» **Exercise aim**:
The expected output is each line below containing "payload", copied in full.

» **Data excerpts**:
= Beginning of Section =

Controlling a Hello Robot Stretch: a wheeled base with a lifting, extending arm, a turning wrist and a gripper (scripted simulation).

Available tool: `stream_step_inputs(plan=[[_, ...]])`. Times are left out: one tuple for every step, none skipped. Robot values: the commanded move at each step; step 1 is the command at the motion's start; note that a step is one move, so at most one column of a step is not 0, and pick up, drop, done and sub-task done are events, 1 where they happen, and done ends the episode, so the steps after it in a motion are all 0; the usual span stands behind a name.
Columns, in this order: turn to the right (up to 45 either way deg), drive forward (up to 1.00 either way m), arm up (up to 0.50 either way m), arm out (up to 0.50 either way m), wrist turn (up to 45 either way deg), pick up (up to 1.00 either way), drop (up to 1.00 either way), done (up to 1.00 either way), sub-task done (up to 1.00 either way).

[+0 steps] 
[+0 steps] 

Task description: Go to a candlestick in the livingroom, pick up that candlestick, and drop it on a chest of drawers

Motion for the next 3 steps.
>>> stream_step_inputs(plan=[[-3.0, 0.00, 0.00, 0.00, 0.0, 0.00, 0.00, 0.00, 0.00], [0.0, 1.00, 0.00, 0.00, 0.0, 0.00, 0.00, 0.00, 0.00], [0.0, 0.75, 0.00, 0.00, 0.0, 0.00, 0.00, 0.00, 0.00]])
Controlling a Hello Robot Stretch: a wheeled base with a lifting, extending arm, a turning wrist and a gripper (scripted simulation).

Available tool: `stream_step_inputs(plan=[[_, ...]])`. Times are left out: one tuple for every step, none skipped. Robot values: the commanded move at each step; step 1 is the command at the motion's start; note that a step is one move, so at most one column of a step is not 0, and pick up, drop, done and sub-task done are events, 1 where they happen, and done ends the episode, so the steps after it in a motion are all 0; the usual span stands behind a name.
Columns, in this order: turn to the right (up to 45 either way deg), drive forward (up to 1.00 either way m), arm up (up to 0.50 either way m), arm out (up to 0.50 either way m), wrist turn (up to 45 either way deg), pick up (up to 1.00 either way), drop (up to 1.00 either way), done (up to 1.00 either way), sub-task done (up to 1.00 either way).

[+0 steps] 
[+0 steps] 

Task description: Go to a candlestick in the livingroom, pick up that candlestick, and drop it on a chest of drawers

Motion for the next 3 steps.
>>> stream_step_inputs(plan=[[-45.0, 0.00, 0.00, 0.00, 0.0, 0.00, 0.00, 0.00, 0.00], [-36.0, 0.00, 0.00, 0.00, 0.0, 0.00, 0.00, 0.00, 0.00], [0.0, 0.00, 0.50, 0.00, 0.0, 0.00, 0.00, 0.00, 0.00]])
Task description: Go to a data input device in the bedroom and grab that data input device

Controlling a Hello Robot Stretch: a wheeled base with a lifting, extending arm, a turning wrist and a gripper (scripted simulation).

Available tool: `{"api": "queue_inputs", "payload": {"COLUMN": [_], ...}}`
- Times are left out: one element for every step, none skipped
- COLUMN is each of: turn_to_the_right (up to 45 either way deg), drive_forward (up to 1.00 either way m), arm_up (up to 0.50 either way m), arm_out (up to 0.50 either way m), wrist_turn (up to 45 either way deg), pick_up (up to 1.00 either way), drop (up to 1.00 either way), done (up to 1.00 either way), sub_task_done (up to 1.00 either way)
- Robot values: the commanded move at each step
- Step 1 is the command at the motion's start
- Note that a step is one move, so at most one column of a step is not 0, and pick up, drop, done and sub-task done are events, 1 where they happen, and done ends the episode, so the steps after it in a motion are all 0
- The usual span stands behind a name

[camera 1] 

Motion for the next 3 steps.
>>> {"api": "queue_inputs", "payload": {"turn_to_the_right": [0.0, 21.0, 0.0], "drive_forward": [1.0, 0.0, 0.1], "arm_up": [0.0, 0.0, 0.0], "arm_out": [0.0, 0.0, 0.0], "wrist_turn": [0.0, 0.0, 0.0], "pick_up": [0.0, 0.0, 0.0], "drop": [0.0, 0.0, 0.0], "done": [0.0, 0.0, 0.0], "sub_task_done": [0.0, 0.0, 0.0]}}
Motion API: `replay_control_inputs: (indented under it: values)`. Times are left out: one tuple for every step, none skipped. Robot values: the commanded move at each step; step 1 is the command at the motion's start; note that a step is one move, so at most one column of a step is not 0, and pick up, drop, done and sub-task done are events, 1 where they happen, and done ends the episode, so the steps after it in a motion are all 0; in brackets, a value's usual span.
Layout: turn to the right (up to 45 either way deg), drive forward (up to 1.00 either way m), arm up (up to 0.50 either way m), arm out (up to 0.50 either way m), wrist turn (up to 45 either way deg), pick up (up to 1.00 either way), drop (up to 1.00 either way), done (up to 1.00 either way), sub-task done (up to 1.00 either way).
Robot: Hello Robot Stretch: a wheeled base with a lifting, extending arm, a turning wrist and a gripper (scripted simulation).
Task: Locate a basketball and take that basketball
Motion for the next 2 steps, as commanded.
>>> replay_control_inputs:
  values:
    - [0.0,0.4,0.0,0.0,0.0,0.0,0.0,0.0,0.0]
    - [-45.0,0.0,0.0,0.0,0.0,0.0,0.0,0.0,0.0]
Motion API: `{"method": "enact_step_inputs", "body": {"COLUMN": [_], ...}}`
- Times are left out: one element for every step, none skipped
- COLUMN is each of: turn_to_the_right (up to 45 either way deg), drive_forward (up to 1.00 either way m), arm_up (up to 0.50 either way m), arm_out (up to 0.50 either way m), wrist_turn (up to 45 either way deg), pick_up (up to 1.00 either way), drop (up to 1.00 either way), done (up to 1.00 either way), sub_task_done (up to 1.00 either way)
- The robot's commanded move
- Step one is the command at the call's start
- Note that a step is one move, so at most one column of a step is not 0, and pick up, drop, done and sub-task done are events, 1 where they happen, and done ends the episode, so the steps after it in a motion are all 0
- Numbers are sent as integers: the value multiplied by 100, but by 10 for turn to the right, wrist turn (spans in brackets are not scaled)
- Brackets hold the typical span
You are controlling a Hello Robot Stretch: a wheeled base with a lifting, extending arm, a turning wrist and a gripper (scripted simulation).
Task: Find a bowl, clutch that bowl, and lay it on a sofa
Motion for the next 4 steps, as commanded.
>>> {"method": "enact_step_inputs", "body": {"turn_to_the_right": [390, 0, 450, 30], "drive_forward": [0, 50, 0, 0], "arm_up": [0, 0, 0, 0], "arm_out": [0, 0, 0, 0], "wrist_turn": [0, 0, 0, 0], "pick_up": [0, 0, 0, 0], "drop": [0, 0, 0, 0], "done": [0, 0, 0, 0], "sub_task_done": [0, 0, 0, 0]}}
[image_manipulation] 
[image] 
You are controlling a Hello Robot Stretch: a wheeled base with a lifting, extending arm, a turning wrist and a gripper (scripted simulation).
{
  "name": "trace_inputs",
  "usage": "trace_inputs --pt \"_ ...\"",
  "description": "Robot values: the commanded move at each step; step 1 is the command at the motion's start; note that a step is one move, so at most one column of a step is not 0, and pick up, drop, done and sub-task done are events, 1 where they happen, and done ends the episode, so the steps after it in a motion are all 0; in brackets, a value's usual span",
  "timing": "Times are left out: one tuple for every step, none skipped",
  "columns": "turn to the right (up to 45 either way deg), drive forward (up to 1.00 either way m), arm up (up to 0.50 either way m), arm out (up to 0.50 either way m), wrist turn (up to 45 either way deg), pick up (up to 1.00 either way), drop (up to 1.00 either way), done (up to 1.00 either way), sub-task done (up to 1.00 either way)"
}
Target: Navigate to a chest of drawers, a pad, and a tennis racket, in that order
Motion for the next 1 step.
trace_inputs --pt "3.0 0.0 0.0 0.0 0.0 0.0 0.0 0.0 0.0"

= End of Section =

» **Result of this exercise**:
Available tool: `{"api": "queue_inputs", "payload": {"COLUMN": [_], ...}}`
>>> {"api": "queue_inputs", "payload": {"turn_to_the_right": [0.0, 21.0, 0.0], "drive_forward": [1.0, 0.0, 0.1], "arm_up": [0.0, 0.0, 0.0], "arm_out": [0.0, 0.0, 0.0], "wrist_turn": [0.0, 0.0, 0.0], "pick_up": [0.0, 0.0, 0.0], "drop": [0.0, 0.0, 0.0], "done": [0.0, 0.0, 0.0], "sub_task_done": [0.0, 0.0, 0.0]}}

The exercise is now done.